# About this exercise
For every entry, reproduce the wording exactly and omit any image it holds.

Records from a dataset
━━━━━━━━━━
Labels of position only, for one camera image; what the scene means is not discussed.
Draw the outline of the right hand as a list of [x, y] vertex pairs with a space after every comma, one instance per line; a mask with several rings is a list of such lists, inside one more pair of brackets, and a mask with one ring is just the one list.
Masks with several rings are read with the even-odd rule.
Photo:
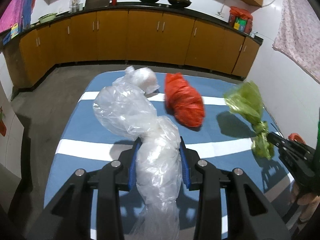
[[299, 216], [299, 220], [301, 223], [306, 223], [308, 220], [310, 220], [313, 213], [317, 209], [317, 206], [319, 205], [319, 196], [314, 193], [307, 193], [301, 197], [298, 197], [299, 193], [299, 186], [296, 182], [294, 182], [291, 190], [291, 202], [293, 203], [295, 200], [298, 200], [298, 205], [305, 206], [304, 211]]
━━━━━━━━━━
# Written response
Labels of position only, for one camera image; what the scene means is not discussed.
Draw the outline of the right hand as a list of [x, y] vertex pairs with a space after every comma, one instance per line; a mask with several rings is a list of such lists, inside one more pair of brackets, and a mask with one ring is just the one list.
Masks with several rings are read with the even-odd rule.
Photo:
[[299, 216], [299, 220], [301, 223], [306, 223], [308, 220], [310, 220], [313, 213], [317, 209], [317, 206], [319, 205], [319, 196], [314, 193], [307, 193], [301, 197], [298, 197], [299, 193], [299, 186], [296, 182], [294, 182], [291, 190], [291, 202], [293, 203], [295, 200], [298, 200], [298, 205], [305, 206], [304, 211]]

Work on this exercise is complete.